When I grew up, I wanted to be black.
(At the ripe age of 27, I am as fair skinned and light eyed as ever.)
When I realized that I was stuck with a terminal case of the Caucasian, I decided that it was a good idea for me to teach. It is important to address the fact that I was a horrible, horrible student. I was awful. I didn’t study. I didn’t do homework. I loathed every minute that I spent inside the walls of A.P. Brewer High School. My grades were mediocre, at best, and my discipline record was long.
I didn’t spend too much time worrying about what exactly it was I wanted to teach. English is pretty much the only thing I have ever been good at. (Yup. Ended a sentence with a preposition again… on purpose. I get WAY too much joy from the use of intentional irony.) Momma and Daddy were always pretty willing to let a few minor cuss words slide, but if I busted out a double negative or, heaven forbid, attempted to work the word “ain’t” into a conversation, you would have thought I had told them that I was looking into becoming a Democrat.
Plus, I was (and still am) an avid reader. And by avid reader, I really mean freak. I read Lord of the Flies and To Kill a Mockingbird when I was in second grade. Actually, I read both of those books multiple times that year. To this day, they’re still two of my favorites.
I mentioned it in my first blog entry, but I taught English for two years at a tiny school in a tiny town. I miss teaching, and I miss the kids, but until the economy becomes a little bit more stable, it isn’t exactly realistic for me to think that I will be getting a job in that field in the next few years.
I do own a small, but fairly successful photography business. Prepare yourself for the cheesy statement that is about to follow. But I think that there is so much more to a picture than just capturing the way someone looks. I truly believe that is completely possible to capture a person’s character, to capture a person’s essence in a picture. As much as I love when I get the absolute perfect shot, I’m not sure that I could ever take pictures full time. I’m terrified that if it became my job, I would start to resent it.

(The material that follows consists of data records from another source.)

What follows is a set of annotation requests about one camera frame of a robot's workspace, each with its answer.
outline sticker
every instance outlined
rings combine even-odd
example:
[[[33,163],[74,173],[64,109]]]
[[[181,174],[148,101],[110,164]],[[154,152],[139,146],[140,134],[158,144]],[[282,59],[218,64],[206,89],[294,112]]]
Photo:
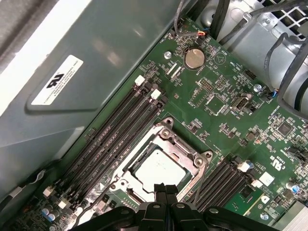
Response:
[[[273,181],[274,177],[272,177],[268,172],[264,172],[263,175],[259,178],[259,180],[265,184],[266,186],[269,186]]]
[[[268,196],[262,196],[261,201],[266,204],[268,201],[270,201],[270,198]]]
[[[73,55],[69,55],[31,104],[52,104],[52,102],[55,100],[55,98],[57,98],[68,81],[74,76],[82,64],[82,60],[76,58]]]

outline wire
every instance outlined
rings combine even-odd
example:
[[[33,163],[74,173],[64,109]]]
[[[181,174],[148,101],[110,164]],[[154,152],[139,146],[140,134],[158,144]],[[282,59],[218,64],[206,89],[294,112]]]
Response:
[[[184,37],[184,36],[198,36],[198,35],[205,35],[204,31],[195,31],[195,32],[186,32],[186,33],[181,33],[179,31],[179,18],[180,18],[180,13],[182,11],[183,5],[184,5],[185,0],[180,0],[179,6],[177,8],[177,12],[174,17],[174,31],[177,36]]]
[[[275,4],[267,7],[263,7],[259,10],[252,11],[250,15],[252,17],[259,16],[260,14],[263,13],[270,13],[270,12],[275,12],[275,11],[281,11],[281,10],[288,10],[293,7],[298,7],[298,6],[306,6],[308,5],[308,0],[295,0],[293,2],[284,2],[280,4]],[[233,28],[233,30],[227,34],[219,43],[221,45],[226,44],[231,38],[233,38],[244,26],[247,24],[247,21],[245,19],[242,19],[236,26]]]
[[[270,80],[270,59],[271,59],[271,56],[274,52],[274,50],[279,47],[282,42],[283,42],[283,39],[285,37],[288,37],[288,34],[287,33],[282,33],[279,38],[277,39],[277,41],[274,43],[274,45],[270,48],[269,52],[266,54],[265,56],[265,60],[264,60],[264,71],[265,71],[265,77],[267,79],[267,86],[268,88],[270,89],[270,91],[274,91],[274,87],[272,86],[271,84],[271,80]]]
[[[308,89],[308,78],[303,82],[303,84],[298,89],[298,92],[296,94],[295,102],[294,102],[294,109],[301,111],[301,105],[304,98],[304,94]]]
[[[213,39],[217,39],[220,33],[220,30],[228,12],[229,4],[230,0],[219,0],[218,2],[218,6],[210,27],[211,36]]]
[[[272,86],[271,84],[271,80],[270,80],[270,59],[271,59],[271,56],[274,52],[274,50],[276,48],[278,48],[283,40],[286,39],[288,40],[290,43],[293,43],[293,44],[303,44],[302,41],[298,41],[298,40],[295,40],[293,37],[289,37],[287,33],[282,33],[279,38],[277,39],[277,41],[274,43],[274,45],[270,48],[269,52],[266,54],[265,56],[265,60],[264,60],[264,71],[265,71],[265,77],[266,77],[266,80],[267,80],[267,86],[268,88],[270,89],[270,91],[275,91],[275,88]]]
[[[279,87],[279,93],[277,96],[277,102],[280,105],[281,108],[285,109],[289,113],[308,121],[308,116],[295,110],[293,107],[291,107],[284,99],[283,96],[286,93],[286,90],[290,86],[292,80],[294,79],[295,75],[299,71],[300,67],[304,63],[306,57],[308,56],[308,38],[306,38],[303,42],[303,45],[300,47],[297,55],[291,62],[289,68],[287,69],[286,73],[284,74],[284,77],[280,83]]]
[[[80,222],[80,218],[86,213],[88,212],[89,210],[91,210],[96,204],[98,204],[102,198],[105,196],[105,194],[108,192],[108,190],[110,189],[110,187],[116,183],[116,180],[115,181],[112,181],[106,188],[105,190],[95,199],[95,201],[89,206],[87,207],[86,209],[84,209],[80,214],[79,216],[76,218],[76,221],[75,221],[75,224],[73,225],[72,228],[76,227],[79,222]]]

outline green circuit board
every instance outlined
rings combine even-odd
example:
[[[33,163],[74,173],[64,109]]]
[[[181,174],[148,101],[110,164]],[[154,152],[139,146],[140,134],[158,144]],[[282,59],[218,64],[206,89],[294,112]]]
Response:
[[[194,31],[198,27],[187,19],[181,29]],[[185,52],[191,47],[198,47],[205,54],[205,63],[198,70],[189,70],[184,64]],[[164,57],[167,51],[172,53],[170,59]],[[85,137],[90,137],[93,129],[99,129],[104,124],[138,76],[157,84],[168,98],[162,112],[140,137],[152,124],[172,117],[175,121],[173,130],[189,145],[199,152],[213,151],[208,174],[228,155],[237,155],[254,164],[256,179],[263,183],[262,186],[254,188],[246,196],[242,191],[237,193],[225,205],[227,209],[271,226],[294,201],[306,202],[308,168],[288,149],[294,147],[307,151],[307,124],[281,109],[275,98],[266,98],[265,84],[210,36],[197,44],[196,37],[172,38],[167,33],[69,150],[62,167],[86,145]],[[262,87],[259,92],[254,90],[256,84]],[[243,110],[232,109],[234,102],[243,94],[252,95],[250,106]],[[104,185],[111,175],[112,170],[102,178],[101,184]],[[298,183],[299,193],[290,193],[286,189],[286,183],[291,180]],[[109,192],[108,195],[117,206],[138,208],[122,191]],[[269,219],[261,219],[262,213],[267,213]]]

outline screw
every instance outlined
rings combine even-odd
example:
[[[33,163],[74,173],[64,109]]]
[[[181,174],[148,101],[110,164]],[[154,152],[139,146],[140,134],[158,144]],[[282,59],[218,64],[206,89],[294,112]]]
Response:
[[[178,207],[178,208],[184,208],[185,205],[184,205],[184,204],[177,204],[177,207]]]
[[[269,19],[269,18],[266,18],[266,19],[264,20],[264,22],[265,22],[266,24],[270,24],[270,19]]]
[[[121,212],[121,214],[128,214],[129,213],[129,211],[128,210],[123,210],[122,212]]]
[[[172,53],[171,53],[171,52],[166,51],[166,52],[164,53],[164,58],[165,58],[165,59],[171,59],[171,57],[172,57]]]
[[[197,158],[195,161],[196,166],[201,166],[203,164],[203,159]]]
[[[218,210],[215,208],[210,208],[210,213],[217,214]]]
[[[262,86],[260,84],[255,84],[254,85],[254,91],[255,92],[260,92],[262,90]]]
[[[261,213],[260,217],[261,217],[262,220],[268,220],[270,218],[267,213]]]
[[[169,135],[170,135],[170,132],[169,132],[168,130],[164,130],[164,131],[162,132],[162,137],[163,137],[163,138],[168,138]]]

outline chip
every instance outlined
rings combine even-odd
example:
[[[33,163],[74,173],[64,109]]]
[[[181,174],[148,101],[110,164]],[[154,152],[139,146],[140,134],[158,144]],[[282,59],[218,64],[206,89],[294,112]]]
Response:
[[[235,136],[235,133],[234,133],[233,131],[230,132],[230,133],[228,134],[228,137],[231,138],[231,139],[232,139],[234,136]]]
[[[248,185],[246,185],[245,188],[241,191],[241,195],[244,198],[247,198],[251,193],[253,192],[252,188],[250,188]]]
[[[293,193],[290,191],[290,190],[285,190],[283,193],[282,193],[283,197],[286,198],[287,200],[291,200],[294,195]]]
[[[247,138],[249,141],[252,141],[255,137],[256,137],[256,135],[255,135],[253,132],[249,132],[249,133],[246,135],[246,138]]]
[[[282,200],[282,198],[278,195],[274,198],[274,202],[279,203]]]
[[[278,131],[283,135],[287,136],[289,132],[291,131],[292,127],[287,124],[286,122],[283,122],[280,127],[278,128]]]
[[[192,131],[192,133],[196,133],[198,131],[198,128],[196,126],[193,126],[191,131]]]

So, I’m back to where I started.
I never wanted to be an architect. I’m still not black. I’m not teaching right now. Taking pictures is fun, but not a career option.
I need a new life plan.
Is it too late for me to join the Peace Corp? Will they let me bring Ellie? Or would the natives of wherever I am stationed try to eat Ellie?
Maybe I can be someone who works on a street corner. You know… the ones who hold the signs and dance to advertise for a local business? Anyone who has seen my mad dancing skills is quite aware of how fabulous this could truly be.
Help.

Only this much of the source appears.